• The task: Reproduce the entire listing exactly. Leave the pictures out.

• Source data:
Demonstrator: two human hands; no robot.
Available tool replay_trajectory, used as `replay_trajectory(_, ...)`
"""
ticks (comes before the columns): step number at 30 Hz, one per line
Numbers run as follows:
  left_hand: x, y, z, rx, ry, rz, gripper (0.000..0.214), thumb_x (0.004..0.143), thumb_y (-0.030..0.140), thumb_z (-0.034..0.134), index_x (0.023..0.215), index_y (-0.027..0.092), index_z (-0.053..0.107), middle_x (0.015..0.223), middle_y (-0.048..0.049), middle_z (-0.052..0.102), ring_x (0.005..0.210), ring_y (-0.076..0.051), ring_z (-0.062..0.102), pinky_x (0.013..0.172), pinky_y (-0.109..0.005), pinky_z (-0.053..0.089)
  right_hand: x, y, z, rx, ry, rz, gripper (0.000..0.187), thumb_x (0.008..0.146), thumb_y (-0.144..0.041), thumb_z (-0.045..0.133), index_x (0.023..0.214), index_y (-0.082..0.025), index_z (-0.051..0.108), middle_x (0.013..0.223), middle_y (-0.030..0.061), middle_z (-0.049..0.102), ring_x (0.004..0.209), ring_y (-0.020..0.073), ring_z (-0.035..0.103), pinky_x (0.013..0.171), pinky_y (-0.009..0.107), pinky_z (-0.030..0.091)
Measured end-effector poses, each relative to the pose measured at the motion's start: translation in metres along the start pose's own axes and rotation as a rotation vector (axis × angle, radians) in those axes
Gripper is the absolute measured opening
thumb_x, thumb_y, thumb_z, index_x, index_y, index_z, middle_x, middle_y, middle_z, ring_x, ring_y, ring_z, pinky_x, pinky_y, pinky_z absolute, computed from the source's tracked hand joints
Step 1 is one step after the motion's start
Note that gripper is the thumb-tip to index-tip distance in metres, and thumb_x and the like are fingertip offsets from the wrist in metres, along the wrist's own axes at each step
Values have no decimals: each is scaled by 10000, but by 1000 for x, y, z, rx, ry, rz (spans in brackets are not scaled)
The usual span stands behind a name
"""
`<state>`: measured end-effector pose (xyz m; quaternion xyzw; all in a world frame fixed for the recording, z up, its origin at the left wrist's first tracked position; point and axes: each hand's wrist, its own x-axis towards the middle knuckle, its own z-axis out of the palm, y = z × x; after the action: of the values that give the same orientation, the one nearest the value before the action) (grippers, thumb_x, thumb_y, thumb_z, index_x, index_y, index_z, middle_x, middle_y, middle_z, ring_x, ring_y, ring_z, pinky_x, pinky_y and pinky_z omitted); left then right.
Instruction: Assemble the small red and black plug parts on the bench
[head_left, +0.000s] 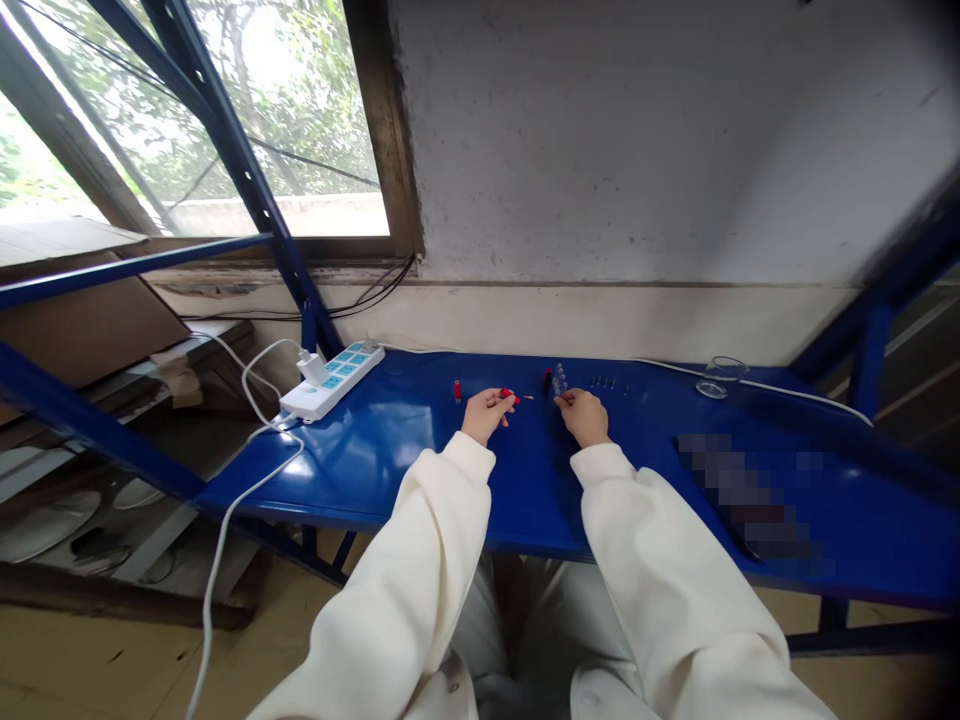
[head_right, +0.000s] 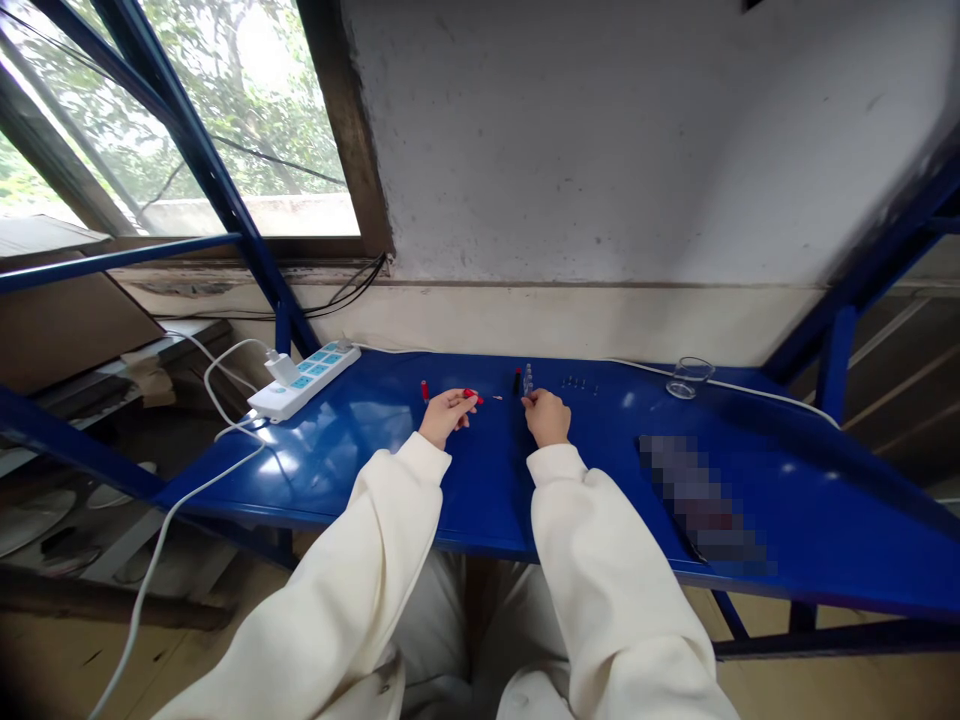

• Exercise answer:
Demonstrator: two human hands; no robot.
Available tool replay_trajectory, used as `replay_trajectory(_, ...)`
"""
ticks (comes before the columns): step number at 30 Hz, one per line
Numbers run as follows:
  left_hand: x, y, z, rx, ry, rz, gripper (0.000..0.214), thumb_x (0.004..0.143), thumb_y (-0.030..0.140), thumb_z (-0.034..0.134), index_x (0.023..0.215), index_y (-0.027..0.092), index_z (-0.053..0.107), middle_x (0.015..0.223), middle_y (-0.048..0.049), middle_z (-0.052..0.102), ring_x (0.005..0.210), ring_y (-0.076..0.051), ring_z (-0.062..0.102), pinky_x (0.013..0.172), pinky_y (-0.109..0.005), pinky_z (-0.053..0.089)
  right_hand: x, y, z, rx, ry, rz, gripper (0.000..0.187), thumb_x (0.008..0.146), thumb_y (-0.144..0.041), thumb_z (-0.045..0.133), index_x (0.023..0.214), index_y (-0.082..0.025), index_z (-0.051..0.108), middle_x (0.013..0.223), middle_y (-0.030..0.061), middle_z (-0.049..0.102), ring_x (0.004..0.209), ring_y (-0.020..0.073), ring_z (-0.035..0.103), pinky_x (0.013..0.171), pinky_y (-0.009..0.107), pinky_z (-0.030..0.091)
Measured end-effector poses, each relative to the pose measured at the motion's start: translation in metres along the start pose's own axes and rotation as a rotation vector (axis × angle, radians) in those axes
Gripper is the absolute measured opening
thumb_x, thumb_y, thumb_z, index_x, index_y, index_z, middle_x, middle_y, middle_z, ring_x, ring_y, ring_z, pinky_x, pinky_y, pinky_z absolute, computed from the source's tracked hand joints
Step 1 is one step after the motion's start
Note that gripper is the thumb-tip to index-tip distance in metres, and thumb_x and the like are fingertip offsets from the wrist in metres, along the wrist's own axes at each step
Values have no decimals: each is scaled by 10000, but by 1000 for x, y, z, rx, ry, rz (spans in brackets are not scaled)
The usual span stands behind a name
"""
`<state>`: measured end-effector pose (xyz m; quaternion xyzw; all in a world frame fixed for the recording, z up, its origin at the left wrist's first tracked position; point and axes: each hand's wrist, its own x-axis towards the middle knuckle, its own z-axis out of the palm, y = z × x; after the action: of the values that give the same orientation, the one nearest the value before the action) (grippers, thumb_x, thumb_y, thumb_z, index_x, index_y, index_z, middle_x, middle_y, middle_z, ring_x, ring_y, ring_z, pinky_x, pinky_y and pinky_z omitted); left then right.
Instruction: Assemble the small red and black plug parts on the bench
[head_left, +0.000s] 
[head_right, +0.000s] 

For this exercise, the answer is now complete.